[What is expected]: Return all lines from the listing below in which the string "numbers" occurs.

┄┄┄┄┄┄┄┄┄┄

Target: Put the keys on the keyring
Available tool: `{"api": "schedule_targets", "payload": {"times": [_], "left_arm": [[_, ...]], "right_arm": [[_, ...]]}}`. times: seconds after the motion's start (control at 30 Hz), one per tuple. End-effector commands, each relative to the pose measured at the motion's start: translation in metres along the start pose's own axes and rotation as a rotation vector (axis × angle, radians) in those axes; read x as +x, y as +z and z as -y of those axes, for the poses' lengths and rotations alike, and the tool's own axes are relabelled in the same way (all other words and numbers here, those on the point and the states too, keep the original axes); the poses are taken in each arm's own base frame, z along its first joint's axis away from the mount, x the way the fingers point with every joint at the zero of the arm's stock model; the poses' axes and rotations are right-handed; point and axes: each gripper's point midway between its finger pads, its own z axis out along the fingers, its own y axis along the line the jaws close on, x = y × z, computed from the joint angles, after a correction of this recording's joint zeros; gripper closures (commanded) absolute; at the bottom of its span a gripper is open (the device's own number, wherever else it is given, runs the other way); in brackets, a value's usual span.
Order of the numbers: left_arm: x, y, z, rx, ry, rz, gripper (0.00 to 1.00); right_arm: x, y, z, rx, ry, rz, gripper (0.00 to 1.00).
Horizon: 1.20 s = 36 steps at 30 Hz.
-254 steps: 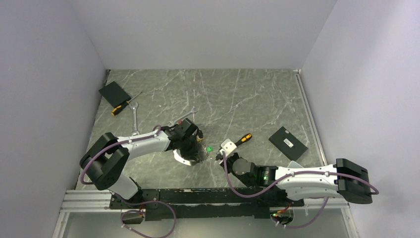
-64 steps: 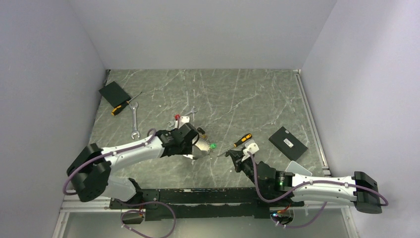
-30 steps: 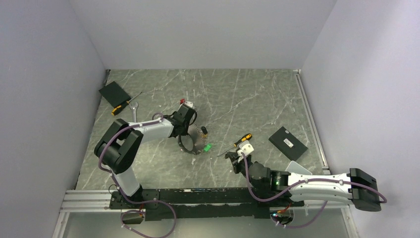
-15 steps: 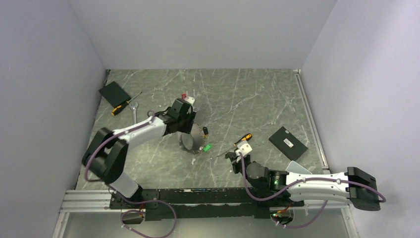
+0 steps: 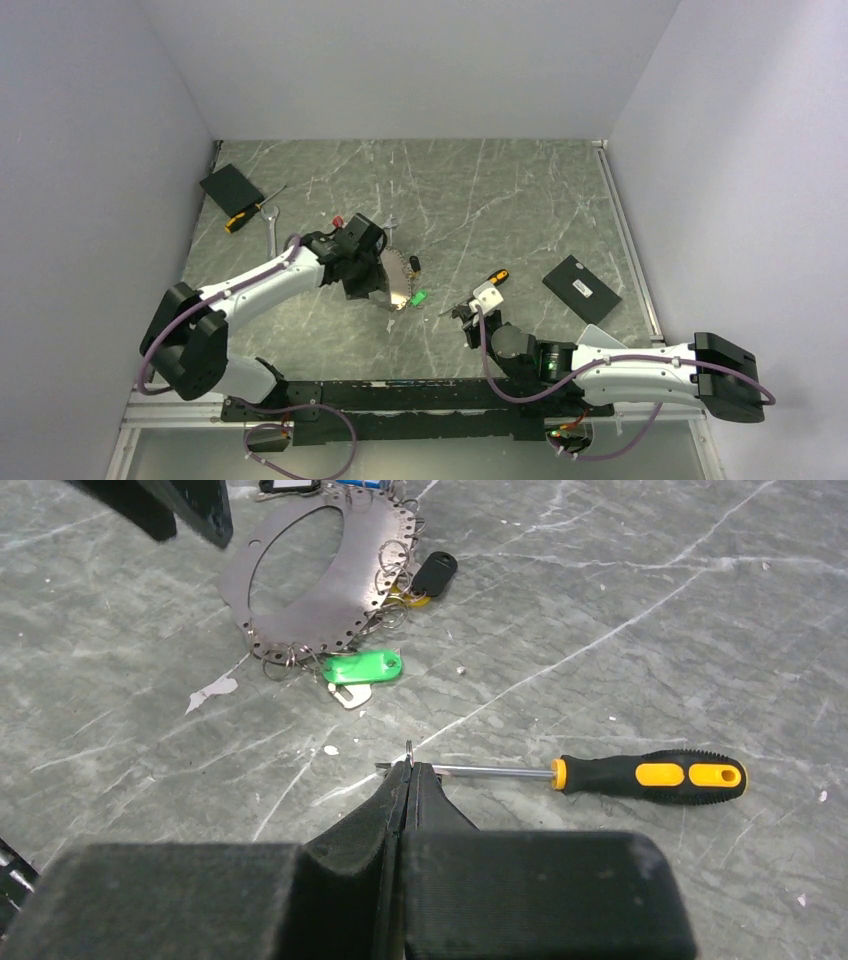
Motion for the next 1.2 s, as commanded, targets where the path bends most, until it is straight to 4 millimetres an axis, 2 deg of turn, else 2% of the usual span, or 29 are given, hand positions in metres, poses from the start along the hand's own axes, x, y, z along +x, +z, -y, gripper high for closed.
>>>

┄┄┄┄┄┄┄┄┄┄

[Exercise response]:
Available tool: `{"api": "schedule_targets", "payload": {"times": [_], "left_arm": [[_, ...]], "right_arm": [[_, ...]]}}`. times: seconds after the motion's start (control at 30 Hz), one per tuple. End-effector commands, each relative to the pose measured at the motion's start: translation in metres along the start pose's own axes and rotation as a rotation vector (axis × angle, radians) in those axes; read x as +x, y as +z and z as -y of those axes, for the poses' lengths and rotations alike, and the tool's own axes are relabelled in the same way (all other words and numbers here, those on the point and the states too, keep the original axes); the poses are taken in each arm's own base frame, z along its first joint's axis away from the mount, x the way the fingers point with every joint at the zero of the arm's stock model; the poses' axes and rotations are right-handed; point and axes: each gripper's point midway between its finger pads, its own z axis out along the fingers, its own y axis along the line the jaws close on, x = y × z, computed from the joint angles, after a correction of this recording's joint zeros; gripper closures (commanded) absolute; at the bottom of its span a gripper is open (the device's own number, wherever else it is given, runs the other way); in brackets, a value's usual span.
Order of the numbers: left_arm: x, y, z, rx, ry, rz, gripper (0.00 to 1.00); right_arm: x, y, z, rx, ry, rz, gripper (0.00 to 1.00).

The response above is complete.